Faith was startled. Was this some kind of warning? Did Freeman know about the clues in the quilt? Or was it the normal reaction of someone who liked her to the fact that she had come upon two corpses and had her house broken into in less than a week?
She spoke slowly. “I'm not sure I understand what you mean, but I certainly don't mean to push myself in where I'm not wanted.”
“Now, now it's not that. Not that at all. Just take it slow, Faith.” He smiled broadly at her. “Since you're so interested in things, I'll tell you what we say about Paul Edson around here. He's what we call a ‘self-made man,' and that lets the Almighty off the hook. Now I'd better dance with my wife or the whole island will have me in divorce court on Monday.” He gave her
hand a squeeze as they walked over to Nan. Faith felt as if she had been stood in the corner and given a star all at the same time. She greeted Nan. “Thanks for the loan of your husband. He's a treat to dance with.”
“He's a treat, all right,” Nan said as she glanced lovingly at Freeman. “You can borrow him anytime. He's awful good at weeding the garden and chopping wood too.”
“Now Nan,” protested Freeman. “One female slave driver is enough!”

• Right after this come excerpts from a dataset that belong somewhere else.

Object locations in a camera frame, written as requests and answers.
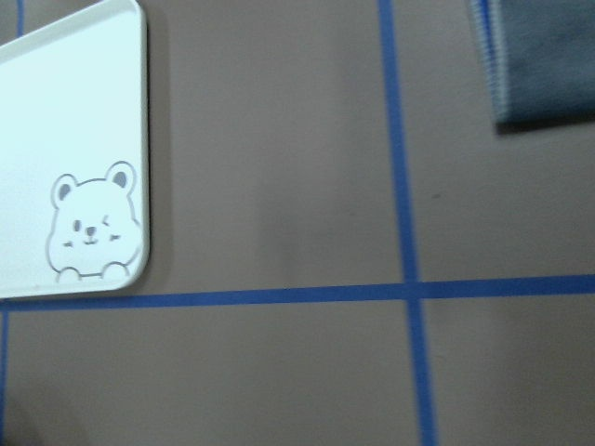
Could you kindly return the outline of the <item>grey folded cloth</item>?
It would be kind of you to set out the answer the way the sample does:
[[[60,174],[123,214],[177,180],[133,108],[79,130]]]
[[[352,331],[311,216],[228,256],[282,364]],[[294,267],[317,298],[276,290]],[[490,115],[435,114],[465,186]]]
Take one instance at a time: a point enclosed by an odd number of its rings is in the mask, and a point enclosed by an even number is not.
[[[498,125],[594,113],[592,1],[470,1]]]

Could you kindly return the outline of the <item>cream bear tray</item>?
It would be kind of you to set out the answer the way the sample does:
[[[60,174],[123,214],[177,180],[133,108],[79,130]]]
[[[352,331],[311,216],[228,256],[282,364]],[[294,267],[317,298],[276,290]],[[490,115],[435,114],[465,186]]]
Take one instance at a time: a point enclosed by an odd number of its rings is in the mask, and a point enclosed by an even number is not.
[[[101,1],[1,48],[1,296],[134,283],[150,252],[147,25]]]

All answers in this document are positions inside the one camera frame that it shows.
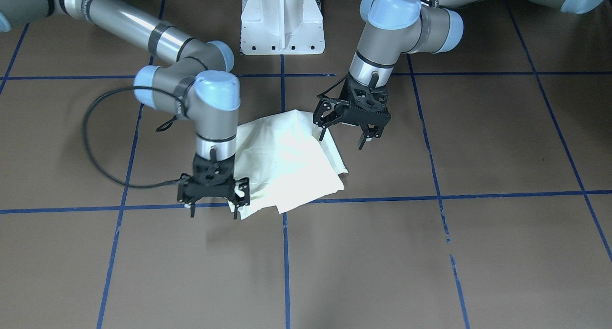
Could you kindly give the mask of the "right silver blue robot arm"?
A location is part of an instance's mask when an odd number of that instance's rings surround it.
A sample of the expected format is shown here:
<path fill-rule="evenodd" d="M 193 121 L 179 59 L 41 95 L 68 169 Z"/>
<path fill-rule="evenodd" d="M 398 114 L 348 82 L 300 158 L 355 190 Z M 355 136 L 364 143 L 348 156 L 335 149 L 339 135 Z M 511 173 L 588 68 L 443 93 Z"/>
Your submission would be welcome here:
<path fill-rule="evenodd" d="M 176 185 L 130 189 L 101 174 L 82 145 L 82 118 L 103 92 L 128 87 L 152 59 L 144 50 L 66 16 L 1 32 L 1 228 L 9 222 L 51 225 L 124 211 L 129 192 L 160 193 L 174 202 Z M 175 179 L 190 166 L 144 163 L 146 180 L 131 179 L 142 105 L 122 91 L 97 105 L 88 123 L 90 152 L 121 182 Z"/>

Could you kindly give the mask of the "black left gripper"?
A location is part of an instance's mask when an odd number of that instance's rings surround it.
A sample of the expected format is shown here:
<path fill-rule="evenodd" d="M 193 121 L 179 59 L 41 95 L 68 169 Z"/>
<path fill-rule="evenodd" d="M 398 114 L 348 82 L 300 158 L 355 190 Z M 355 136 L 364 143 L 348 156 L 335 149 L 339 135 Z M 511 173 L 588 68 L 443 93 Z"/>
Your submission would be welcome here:
<path fill-rule="evenodd" d="M 370 89 L 350 75 L 346 76 L 338 99 L 328 96 L 317 96 L 317 98 L 319 102 L 313 113 L 313 124 L 321 128 L 318 138 L 320 142 L 332 125 L 341 122 L 359 125 L 361 137 L 358 149 L 362 150 L 366 142 L 380 138 L 385 125 L 391 119 L 387 109 L 387 86 Z"/>

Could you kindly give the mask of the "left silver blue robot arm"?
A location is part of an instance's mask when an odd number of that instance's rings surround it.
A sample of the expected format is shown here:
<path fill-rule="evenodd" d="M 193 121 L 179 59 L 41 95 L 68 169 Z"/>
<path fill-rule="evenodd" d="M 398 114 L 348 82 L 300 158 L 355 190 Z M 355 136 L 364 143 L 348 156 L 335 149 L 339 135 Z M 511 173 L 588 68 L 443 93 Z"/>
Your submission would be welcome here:
<path fill-rule="evenodd" d="M 464 22 L 456 9 L 484 0 L 361 0 L 365 22 L 338 98 L 319 94 L 313 113 L 318 138 L 343 123 L 361 129 L 358 148 L 379 138 L 391 119 L 387 82 L 402 53 L 444 53 L 459 44 Z M 525 0 L 584 14 L 604 0 Z"/>

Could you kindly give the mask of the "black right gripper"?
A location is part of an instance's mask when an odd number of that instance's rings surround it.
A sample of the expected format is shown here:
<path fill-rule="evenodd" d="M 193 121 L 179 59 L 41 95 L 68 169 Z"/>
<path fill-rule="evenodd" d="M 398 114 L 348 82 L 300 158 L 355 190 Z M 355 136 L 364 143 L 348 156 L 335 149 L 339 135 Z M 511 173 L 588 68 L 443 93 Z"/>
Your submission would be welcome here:
<path fill-rule="evenodd" d="M 217 161 L 198 154 L 193 157 L 193 175 L 183 174 L 178 185 L 177 201 L 189 209 L 190 218 L 196 214 L 196 203 L 204 197 L 223 197 L 234 205 L 233 218 L 239 209 L 251 204 L 249 178 L 234 179 L 235 157 Z"/>

The three of them laughed and Faith went back to her chair. She had told the girls that was where she would be if they needed her for anything, and she didn't want to desert her post for too long.
Nobody asked her to dance, and the next half hour dragged a little despite the excitement of the raffle drawing. Seven-year-old Missy Sanford drew her own grandmother's name and everybody cheered as Missy solemnly presented her with a large canned ham and got a big kiss in return.
Faith's chair was near the door, so she saw Eric before he spotted her. He was wearing spotless white Levi's and a navy polo shirt open at the throat. He looked cool, crisp, and very handsome. She automatically looked for Jill, but he appeared to be alone. Maybe he was meeting her at the dance. He certainly seemed to be looking for someone, standing in the door and letting his eyes travel across the crowd. At last they landed on her, and he smiled and made his way over.
“Faith ! What on earth are you doing here all by your lonesome?”
“Gooseberrying. You know, the honorable role of chaperone.' Pix is having one of her allergy attacks, so I'm here to keep Samantha and Arlene on the straight and narrow. A pretty easy job.”